What to produce ▸
In the data below, find the line that contains "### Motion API" and the line that contains "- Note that". Copy both, plus every line between them, exactly.

Data excerpt ▸
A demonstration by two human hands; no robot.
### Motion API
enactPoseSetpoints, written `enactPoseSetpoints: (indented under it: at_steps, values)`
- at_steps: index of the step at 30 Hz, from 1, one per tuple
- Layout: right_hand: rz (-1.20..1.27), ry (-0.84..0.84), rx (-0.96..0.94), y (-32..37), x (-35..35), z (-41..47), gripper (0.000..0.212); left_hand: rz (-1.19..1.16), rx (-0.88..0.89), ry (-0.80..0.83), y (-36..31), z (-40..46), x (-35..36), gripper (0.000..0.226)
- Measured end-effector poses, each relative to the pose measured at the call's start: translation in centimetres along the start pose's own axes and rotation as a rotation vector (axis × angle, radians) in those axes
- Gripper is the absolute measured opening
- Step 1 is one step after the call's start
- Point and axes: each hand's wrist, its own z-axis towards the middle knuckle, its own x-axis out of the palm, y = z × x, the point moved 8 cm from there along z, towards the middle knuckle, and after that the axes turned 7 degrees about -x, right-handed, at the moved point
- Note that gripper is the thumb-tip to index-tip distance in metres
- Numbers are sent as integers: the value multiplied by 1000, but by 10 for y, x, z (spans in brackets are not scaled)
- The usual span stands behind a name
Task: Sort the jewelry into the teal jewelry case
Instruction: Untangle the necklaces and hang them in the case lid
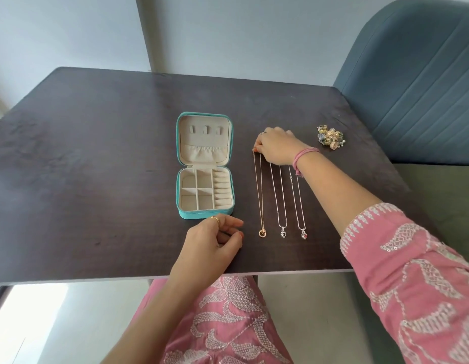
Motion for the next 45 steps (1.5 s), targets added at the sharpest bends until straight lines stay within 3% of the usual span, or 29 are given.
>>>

Response below ▸
### Motion API
enactPoseSetpoints, written `enactPoseSetpoints: (indented under it: at_steps, values)`
- at_steps: index of the step at 30 Hz, from 1, one per tuple
- Layout: right_hand: rz (-1.20..1.27), ry (-0.84..0.84), rx (-0.96..0.94), y (-32..37), x (-35..35), z (-41..47), gripper (0.000..0.212); left_hand: rz (-1.19..1.16), rx (-0.88..0.89), ry (-0.80..0.83), y (-36..31), z (-40..46), x (-35..36), gripper (0.000..0.226)
- Measured end-effector poses, each relative to the pose measured at the call's start: translation in centimetres along the start pose's own axes and rotation as a rotation vector (axis × angle, radians) in those axes
- Gripper is the absolute measured opening
- Step 1 is one step after the call's start
- Point and axes: each hand's wrist, its own z-axis towards the middle knuckle, its own x-axis out of the palm, y = z × x, the point moved 8 cm from there along z, towards the middle knuckle, and after that the axes turned 7 degrees about -x, right-handed, at the moved point
- Note that gripper is the thumb-tip to index-tip distance in metres

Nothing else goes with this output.